▶ _TASK DETAILS_:
Copy out every line of the data that has the word "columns" somewhere in it.
----
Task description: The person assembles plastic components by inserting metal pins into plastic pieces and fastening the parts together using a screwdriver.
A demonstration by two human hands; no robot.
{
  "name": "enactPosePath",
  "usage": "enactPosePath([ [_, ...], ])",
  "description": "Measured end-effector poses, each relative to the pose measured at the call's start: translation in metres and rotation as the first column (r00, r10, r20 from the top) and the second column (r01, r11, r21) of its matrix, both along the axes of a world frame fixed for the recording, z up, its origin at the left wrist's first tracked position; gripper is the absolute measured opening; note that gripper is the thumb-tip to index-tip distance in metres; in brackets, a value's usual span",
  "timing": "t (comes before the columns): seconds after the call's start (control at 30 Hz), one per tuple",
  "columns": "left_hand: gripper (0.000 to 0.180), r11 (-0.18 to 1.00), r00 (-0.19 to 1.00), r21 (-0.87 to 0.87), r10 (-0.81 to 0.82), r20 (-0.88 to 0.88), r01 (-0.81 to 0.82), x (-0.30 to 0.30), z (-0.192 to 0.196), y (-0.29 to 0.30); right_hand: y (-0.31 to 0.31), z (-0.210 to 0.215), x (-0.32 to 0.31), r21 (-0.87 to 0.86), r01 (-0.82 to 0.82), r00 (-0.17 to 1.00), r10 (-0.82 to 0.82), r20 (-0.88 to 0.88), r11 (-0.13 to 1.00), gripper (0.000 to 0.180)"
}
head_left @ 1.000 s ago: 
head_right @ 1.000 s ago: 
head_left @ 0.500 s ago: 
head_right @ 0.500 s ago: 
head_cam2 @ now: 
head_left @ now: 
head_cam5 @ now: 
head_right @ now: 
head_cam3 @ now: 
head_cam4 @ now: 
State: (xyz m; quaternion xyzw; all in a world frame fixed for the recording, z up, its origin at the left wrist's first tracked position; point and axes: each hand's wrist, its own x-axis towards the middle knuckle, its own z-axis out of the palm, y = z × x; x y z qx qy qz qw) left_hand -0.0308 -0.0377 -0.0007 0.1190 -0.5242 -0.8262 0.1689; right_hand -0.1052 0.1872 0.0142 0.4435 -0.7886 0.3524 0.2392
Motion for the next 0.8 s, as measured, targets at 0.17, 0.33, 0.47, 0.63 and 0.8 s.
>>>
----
▶ _EXERCISE OUTPUT_:
  "timing": "t (comes before the columns): seconds after the call's start (control at 30 Hz), one per tuple",
  "columns": "left_hand: gripper (0.000 to 0.180), r11 (-0.18 to 1.00), r00 (-0.19 to 1.00), r21 (-0.87 to 0.87), r10 (-0.81 to 0.82), r20 (-0.88 to 0.88), r01 (-0.81 to 0.82), x (-0.30 to 0.30), z (-0.192 to 0.196), y (-0.29 to 0.30); right_hand: y (-0.31 to 0.31), z (-0.210 to 0.215), x (-0.32 to 0.31), r21 (-0.87 to 0.86), r01 (-0.82 to 0.82), r00 (-0.17 to 1.00), r10 (-0.82 to 0.82), r20 (-0.88 to 0.88), r11 (-0.13 to 1.00), gripper (0.000 to 0.180)"

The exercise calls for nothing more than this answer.